Task prompt: Look below for the line that has "object at (306, 21): (0.80, -0.06, 1.04);". Set down the lines from there through the line that has "Picture size 445", exactly as written.

Saved data entries
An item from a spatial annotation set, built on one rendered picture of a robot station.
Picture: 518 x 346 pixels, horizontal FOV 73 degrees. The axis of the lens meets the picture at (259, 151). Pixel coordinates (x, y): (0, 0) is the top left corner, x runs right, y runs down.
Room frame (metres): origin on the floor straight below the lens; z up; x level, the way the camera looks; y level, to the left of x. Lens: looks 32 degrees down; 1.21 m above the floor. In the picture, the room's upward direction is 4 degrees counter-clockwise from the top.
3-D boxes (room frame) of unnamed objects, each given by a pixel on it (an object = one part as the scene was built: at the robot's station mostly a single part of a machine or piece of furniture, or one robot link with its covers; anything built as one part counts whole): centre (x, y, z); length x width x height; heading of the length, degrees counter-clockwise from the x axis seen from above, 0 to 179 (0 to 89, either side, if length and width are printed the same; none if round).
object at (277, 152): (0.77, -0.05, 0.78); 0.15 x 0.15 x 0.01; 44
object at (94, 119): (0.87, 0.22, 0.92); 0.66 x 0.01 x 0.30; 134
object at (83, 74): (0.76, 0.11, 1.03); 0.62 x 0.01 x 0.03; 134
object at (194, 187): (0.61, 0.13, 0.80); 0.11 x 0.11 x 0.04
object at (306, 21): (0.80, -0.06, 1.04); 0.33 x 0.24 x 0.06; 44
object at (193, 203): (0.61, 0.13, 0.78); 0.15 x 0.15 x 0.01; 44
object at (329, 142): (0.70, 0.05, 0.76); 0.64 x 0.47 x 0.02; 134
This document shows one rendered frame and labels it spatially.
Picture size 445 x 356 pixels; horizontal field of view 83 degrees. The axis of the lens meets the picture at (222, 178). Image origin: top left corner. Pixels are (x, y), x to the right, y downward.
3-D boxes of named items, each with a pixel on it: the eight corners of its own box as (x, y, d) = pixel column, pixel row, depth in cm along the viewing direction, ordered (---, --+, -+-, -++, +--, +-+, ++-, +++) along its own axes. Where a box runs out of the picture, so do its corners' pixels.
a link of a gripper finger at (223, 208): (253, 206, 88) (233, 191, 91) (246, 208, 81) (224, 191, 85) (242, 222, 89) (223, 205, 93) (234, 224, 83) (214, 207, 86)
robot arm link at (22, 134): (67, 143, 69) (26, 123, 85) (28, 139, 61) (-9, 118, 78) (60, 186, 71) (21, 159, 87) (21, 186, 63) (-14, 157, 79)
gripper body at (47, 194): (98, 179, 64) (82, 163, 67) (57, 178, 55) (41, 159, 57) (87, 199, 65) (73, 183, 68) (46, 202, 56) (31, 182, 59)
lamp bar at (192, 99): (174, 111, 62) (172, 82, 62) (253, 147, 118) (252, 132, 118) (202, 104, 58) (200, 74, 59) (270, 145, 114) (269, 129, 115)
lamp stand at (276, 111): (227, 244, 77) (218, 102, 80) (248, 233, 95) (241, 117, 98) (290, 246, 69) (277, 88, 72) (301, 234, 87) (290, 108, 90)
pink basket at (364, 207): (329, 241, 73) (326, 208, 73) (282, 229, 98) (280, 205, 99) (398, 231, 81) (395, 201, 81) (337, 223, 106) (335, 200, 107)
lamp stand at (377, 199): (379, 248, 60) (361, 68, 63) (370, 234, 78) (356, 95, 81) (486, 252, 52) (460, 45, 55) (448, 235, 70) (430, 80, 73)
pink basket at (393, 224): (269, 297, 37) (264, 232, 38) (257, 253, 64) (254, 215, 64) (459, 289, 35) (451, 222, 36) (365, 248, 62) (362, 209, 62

Reply to the task:
object at (306, 21): (0.80, -0.06, 1.04); 0.33 x 0.24 x 0.06; 44
object at (193, 203): (0.61, 0.13, 0.78); 0.15 x 0.15 x 0.01; 44
object at (329, 142): (0.70, 0.05, 0.76); 0.64 x 0.47 x 0.02; 134
This document shows one rendered frame and labels it spatially.
Picture size 445 x 356 pixels; horizontal field of view 83 degrees. The axis of the lens meets the picture at (222, 178). Image origin: top left corner. Pixels are (x, y), x to the right, y downward.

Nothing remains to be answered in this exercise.